Thus, as a result of modeling the climatic fields of the Black Sea based on the MHI model with the assimilation of averaged long-term data on temperature and salinity [12, 13], three-dimensional climatic current fields were reconstructed on a grid with a horizontal resolution of 5 km for each day of the year. Based on the calculated field analysis, the main features of the deep-water circulation were shown. These include the absence of a single Rim Current at horizons below 300 m and the predominance of mesoscale dynamic structures—eddies and currents propagating along the continental slope. The general character of deep-water climatic circulation is cyclonic. It was shown that below the main pycnocline the average velocities are an order of magnitude weaker than the surface ones. The background values of climatic velocities are less than 2 cm/s, and the highest velocities (up to 10–12 cm/s) are achieved in mesoscale, predominantly cyclonic eddies characteristic of the inner abyssal part of the sea. It has been established that the evolution of deep-water eddies at the depths slope leads to the formation of smaller eddy structures of different signs of vorticity. Below the main pycnocline, the positive temperature anomalies are formed in the centers of cyclonic eddies, and negative ones are formed in the centers of anticyclones. This feature distinguishes the Black Sea deep-water eddies from the deep-water eddies of the ocean and is explained by an increase in the temperature of the Black Sea waters towards the bottom. The calculations of climatic fields showed for the first time the presence of anticyclonic currents (undercurrents) along the North Caucasian coast most pronounced in the spring–summer period (Fig. 2).
In Fig. 2 the climatic field of currents is shown at different horizons on the date April 11. It can be seen that, starting from a horizon of 300 m, anticyclonic currents appear along the northeastern and eastern coasts of the Black Sea. The climatic velocities do not exceed 3 cm/s. A branch of the Rim Current is observed along the western coast, deepening approximately to the horizon of 700 m. In the central part of the sea the most intense dynamic structure is a cyclonic eddy that can be traced down to the bottom.
Processing of the output data of simulations carried out using MHI model but with realistic atmospheric forcing, such as prognostic calculations for 2006, 2010, 2011 and other periods [16, 17], as well as a long-term reanalysis of the Black Sea hydrophysical fields [18, 19], made it possible to refine the understanding of the structure of deep-water currents obtained from the climatic fields. Thus, from the analysis of average daily and average long-term current fields, it follows that the Rim Current as a single cyclonic basin-scale gyre is absent at depths of more than 300 m. However, its western branch in the winter season can even reach a horizon of 1200 m as a narrow current along the continental slope. At depths greater than 300–500 m all simulations showed the background velocities up to 1–2 cm/s, and the presence of mesoscale eddies and currents is revealed, in which the average velocities are from 5 to 8 cm/s, and the maximum velocities reach 15–20 cm/s. Mesoscale eddies in the central abyssal part of the sea are clearly identified from depths of 150–300 m down to the bottom without a significant change in their structure, while at the depths slope, bottom relief features can lead to the transformation of eddy structures and deep-water currents. According to the results of prognostic simulations, the formation of irregular narrow anticyclonic undercurrents in different seasons in the northeastern and other parts of the continental slope was established. The reanalysis data [18, 19] show the formation of undercurrents in the eastern half of the sea, mainly along the North Caucasian coast.

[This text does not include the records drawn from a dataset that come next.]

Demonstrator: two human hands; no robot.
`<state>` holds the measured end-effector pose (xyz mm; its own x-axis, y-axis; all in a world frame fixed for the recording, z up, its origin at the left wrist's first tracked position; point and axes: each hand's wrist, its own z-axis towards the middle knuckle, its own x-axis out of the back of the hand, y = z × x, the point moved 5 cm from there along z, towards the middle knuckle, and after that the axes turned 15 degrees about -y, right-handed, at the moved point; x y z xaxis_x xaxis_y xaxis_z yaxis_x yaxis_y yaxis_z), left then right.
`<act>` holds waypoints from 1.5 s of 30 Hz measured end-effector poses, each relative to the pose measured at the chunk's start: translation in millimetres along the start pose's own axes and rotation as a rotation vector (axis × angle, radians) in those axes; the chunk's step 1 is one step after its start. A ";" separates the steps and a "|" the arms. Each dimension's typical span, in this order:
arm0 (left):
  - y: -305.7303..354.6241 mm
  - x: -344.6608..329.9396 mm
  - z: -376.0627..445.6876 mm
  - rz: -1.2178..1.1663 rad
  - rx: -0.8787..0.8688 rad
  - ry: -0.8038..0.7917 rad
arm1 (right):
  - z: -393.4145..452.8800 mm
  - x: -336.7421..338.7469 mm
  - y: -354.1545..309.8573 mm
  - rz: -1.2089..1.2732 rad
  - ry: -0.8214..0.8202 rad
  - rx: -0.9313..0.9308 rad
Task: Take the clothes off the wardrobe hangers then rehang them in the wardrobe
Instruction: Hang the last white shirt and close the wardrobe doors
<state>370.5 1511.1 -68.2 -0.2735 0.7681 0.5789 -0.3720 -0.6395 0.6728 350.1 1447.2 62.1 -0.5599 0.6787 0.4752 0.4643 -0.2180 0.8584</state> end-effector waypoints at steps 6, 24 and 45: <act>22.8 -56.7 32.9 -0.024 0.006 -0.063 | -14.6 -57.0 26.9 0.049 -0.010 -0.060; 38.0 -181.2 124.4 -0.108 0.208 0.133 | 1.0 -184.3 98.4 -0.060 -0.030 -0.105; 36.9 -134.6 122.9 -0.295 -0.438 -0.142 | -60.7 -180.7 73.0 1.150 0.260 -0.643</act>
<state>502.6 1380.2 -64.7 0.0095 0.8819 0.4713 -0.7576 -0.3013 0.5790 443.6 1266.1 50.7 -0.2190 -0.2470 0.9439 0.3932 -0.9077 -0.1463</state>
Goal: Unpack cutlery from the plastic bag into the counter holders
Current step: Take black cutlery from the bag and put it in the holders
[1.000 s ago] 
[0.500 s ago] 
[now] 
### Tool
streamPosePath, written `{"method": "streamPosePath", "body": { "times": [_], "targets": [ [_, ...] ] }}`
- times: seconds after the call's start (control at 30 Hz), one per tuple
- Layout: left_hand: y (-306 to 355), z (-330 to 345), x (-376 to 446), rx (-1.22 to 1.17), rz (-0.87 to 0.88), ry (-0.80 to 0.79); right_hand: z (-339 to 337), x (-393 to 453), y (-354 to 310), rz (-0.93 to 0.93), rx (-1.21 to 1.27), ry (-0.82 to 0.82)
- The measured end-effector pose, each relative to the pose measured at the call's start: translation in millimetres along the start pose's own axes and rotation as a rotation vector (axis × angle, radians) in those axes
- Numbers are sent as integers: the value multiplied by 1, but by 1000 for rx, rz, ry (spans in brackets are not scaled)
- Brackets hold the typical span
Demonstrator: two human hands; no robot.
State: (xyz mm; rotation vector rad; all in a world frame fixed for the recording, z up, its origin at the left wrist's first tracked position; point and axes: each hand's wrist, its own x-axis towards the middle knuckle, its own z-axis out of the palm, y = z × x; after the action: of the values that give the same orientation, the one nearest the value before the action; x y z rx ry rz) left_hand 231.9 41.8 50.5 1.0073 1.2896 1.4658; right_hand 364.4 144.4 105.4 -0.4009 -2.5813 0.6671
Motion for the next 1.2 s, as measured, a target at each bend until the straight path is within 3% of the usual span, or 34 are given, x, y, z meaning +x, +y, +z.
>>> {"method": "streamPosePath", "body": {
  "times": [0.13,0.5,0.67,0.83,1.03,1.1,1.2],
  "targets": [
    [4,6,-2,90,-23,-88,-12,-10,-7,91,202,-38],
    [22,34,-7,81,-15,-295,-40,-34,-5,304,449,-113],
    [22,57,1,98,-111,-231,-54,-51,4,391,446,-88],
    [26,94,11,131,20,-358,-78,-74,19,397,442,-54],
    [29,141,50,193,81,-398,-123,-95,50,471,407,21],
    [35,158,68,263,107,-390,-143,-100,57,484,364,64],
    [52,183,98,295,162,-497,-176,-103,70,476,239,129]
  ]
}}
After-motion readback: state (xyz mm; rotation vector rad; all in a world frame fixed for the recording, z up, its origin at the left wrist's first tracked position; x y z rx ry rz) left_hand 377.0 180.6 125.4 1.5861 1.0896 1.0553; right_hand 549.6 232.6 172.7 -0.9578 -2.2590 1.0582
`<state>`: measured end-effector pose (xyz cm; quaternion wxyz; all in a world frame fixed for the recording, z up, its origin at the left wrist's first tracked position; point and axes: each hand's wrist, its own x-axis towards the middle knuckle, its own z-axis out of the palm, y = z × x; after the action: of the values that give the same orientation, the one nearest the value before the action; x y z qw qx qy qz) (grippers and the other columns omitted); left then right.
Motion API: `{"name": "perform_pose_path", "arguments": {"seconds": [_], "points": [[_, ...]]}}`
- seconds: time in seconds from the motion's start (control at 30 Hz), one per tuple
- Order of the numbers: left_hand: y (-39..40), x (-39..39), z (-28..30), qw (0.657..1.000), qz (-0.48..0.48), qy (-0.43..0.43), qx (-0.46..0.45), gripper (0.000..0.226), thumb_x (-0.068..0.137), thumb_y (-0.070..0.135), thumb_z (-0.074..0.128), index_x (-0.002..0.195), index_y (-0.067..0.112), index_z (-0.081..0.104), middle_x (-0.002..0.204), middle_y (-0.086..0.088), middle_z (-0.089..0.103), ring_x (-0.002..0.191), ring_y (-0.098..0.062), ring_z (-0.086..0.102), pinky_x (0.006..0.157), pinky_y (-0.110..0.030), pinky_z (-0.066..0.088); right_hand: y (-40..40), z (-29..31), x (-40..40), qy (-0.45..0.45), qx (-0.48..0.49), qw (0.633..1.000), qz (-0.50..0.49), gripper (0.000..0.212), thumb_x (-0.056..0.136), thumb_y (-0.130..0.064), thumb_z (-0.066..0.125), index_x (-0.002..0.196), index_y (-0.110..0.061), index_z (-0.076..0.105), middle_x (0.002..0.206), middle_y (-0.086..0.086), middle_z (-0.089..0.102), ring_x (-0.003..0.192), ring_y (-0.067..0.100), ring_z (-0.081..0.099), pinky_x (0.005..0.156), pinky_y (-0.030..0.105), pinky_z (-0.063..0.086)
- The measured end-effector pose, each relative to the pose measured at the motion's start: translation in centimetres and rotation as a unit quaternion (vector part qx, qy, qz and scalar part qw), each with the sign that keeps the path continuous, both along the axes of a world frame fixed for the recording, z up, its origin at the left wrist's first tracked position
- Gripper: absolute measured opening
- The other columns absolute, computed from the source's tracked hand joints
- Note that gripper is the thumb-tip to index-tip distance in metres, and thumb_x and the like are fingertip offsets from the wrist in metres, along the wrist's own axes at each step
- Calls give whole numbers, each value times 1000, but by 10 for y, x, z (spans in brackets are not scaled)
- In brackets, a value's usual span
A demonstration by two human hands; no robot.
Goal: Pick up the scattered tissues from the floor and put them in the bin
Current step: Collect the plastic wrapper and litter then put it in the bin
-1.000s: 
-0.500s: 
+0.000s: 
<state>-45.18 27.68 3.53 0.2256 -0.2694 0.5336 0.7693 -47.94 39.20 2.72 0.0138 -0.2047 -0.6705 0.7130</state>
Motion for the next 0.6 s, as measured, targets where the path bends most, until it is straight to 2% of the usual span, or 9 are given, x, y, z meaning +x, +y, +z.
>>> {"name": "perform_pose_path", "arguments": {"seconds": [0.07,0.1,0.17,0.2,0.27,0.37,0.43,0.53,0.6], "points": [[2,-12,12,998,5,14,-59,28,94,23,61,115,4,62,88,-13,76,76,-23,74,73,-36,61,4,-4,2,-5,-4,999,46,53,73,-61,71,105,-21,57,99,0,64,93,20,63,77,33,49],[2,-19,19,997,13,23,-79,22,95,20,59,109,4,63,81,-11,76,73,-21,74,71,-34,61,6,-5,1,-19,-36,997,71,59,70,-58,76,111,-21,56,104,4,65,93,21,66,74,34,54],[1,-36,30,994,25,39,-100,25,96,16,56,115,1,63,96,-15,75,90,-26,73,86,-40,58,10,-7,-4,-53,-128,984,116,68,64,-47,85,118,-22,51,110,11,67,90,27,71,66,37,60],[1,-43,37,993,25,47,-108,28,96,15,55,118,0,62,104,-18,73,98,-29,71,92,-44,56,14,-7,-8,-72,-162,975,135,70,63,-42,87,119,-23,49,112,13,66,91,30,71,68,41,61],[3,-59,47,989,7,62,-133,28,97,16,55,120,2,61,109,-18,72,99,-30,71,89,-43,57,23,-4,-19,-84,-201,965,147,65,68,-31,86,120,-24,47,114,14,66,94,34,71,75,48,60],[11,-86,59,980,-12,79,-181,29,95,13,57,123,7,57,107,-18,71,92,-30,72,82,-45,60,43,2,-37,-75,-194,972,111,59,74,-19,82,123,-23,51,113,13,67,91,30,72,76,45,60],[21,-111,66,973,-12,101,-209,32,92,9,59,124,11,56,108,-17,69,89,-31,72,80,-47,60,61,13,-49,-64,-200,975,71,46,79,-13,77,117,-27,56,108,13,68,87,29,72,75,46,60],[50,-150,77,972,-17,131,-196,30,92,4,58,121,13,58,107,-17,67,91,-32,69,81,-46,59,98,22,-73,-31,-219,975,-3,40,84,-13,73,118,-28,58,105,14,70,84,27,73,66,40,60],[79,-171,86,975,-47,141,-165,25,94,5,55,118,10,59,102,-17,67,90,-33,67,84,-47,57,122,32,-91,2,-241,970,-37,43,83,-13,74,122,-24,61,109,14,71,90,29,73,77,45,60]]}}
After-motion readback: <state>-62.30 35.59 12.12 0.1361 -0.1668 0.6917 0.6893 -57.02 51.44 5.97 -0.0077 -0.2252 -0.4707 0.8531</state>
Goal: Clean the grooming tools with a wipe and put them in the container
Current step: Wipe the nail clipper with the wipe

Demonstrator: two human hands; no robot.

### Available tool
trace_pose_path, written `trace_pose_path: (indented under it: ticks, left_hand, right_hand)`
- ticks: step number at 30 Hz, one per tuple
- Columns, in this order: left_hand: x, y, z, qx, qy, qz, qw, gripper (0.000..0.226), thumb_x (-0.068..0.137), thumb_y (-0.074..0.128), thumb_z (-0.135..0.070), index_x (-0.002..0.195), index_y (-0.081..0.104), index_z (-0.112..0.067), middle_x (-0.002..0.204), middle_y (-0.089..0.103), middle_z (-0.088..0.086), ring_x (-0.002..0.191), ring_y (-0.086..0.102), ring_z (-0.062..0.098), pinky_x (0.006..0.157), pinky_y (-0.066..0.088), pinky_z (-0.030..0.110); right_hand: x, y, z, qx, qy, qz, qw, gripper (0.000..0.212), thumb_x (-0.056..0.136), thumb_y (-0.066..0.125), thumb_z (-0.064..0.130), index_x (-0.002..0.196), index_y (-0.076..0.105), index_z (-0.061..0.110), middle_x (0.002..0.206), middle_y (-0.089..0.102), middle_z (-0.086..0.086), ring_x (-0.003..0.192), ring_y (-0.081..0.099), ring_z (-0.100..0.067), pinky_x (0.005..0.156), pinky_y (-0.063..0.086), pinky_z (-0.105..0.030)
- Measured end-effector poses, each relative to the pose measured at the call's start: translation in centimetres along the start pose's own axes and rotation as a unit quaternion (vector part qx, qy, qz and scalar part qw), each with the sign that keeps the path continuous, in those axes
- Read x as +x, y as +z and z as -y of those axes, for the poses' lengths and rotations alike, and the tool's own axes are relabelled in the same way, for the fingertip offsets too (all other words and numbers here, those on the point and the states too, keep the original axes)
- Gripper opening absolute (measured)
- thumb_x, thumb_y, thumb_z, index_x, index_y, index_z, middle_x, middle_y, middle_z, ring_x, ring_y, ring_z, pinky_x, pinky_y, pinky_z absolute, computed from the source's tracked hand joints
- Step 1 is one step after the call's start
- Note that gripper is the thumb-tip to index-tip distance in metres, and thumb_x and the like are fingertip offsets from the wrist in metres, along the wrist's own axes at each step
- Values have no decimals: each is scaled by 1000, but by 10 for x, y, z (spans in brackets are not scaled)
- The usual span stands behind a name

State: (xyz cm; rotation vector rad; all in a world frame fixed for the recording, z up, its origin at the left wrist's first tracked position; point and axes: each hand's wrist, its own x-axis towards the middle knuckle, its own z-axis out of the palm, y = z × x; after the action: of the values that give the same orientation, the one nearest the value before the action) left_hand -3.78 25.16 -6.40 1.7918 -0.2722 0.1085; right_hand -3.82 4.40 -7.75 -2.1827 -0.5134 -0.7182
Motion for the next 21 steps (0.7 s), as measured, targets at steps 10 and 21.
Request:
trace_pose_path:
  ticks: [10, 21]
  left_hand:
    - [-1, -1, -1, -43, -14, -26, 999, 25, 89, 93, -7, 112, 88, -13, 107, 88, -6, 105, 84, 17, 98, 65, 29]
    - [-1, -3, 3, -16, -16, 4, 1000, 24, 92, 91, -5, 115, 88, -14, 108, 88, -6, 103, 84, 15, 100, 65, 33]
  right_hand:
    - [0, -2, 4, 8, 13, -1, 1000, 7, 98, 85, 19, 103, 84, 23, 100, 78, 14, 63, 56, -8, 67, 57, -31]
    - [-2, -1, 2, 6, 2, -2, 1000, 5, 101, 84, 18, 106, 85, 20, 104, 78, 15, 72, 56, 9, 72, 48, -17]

In the paper [20] on modeling and analysis of the Black Sea deep-water circulation in 2011, four numerical models of ocean dynamics (MHI, INMOM, INM-IO, NEMO) were used. The description of the models is given in the work cited. All of them are world-class models successfully reproduced the main well-known features of the Black Sea dynamics. Three of the models are implemented in z-coordinates, and INMOM is a sigma-coordinate model. The resolution of the models was ranged from 1 to 4 km. According to the simulations results, under the Rim Current, below the main pycnocline the anticyclonic undercurrents were also revealed in the northeastern part of the sea. The most intense undercurrents of 4–5 cm/s were reproduced by the MHI model, and the velocity sign changed at a depth of about 900 m. The weakest undercurrents of 1–2 cm/s were reproduced by the INMOM and NEMO models, at depths of more than 600–700 m. The results of this work showed the agreement between the results of all numerical simulations on the presence of undercurrents observed at least in the northeastern part of the Black Sea. The considered simulation results are also consistent with the observations of deep-water velocity profiles by the Aqualog sounding complex in June 2011 at the Gelendzhik test site [22]. Moreover, the available results of NEMO model reanalysis published at [28], confirm the presence of deep-water undercurrent in the northeastern part of the Black Sea in June 2011. As can be seen from the screenshot shown in Fig. 3, the undercurrent followed to the southeast along the coast of the North Caucasus and merged with the Batumi anticyclone (the undercurrent is additionally indicated by an arrow).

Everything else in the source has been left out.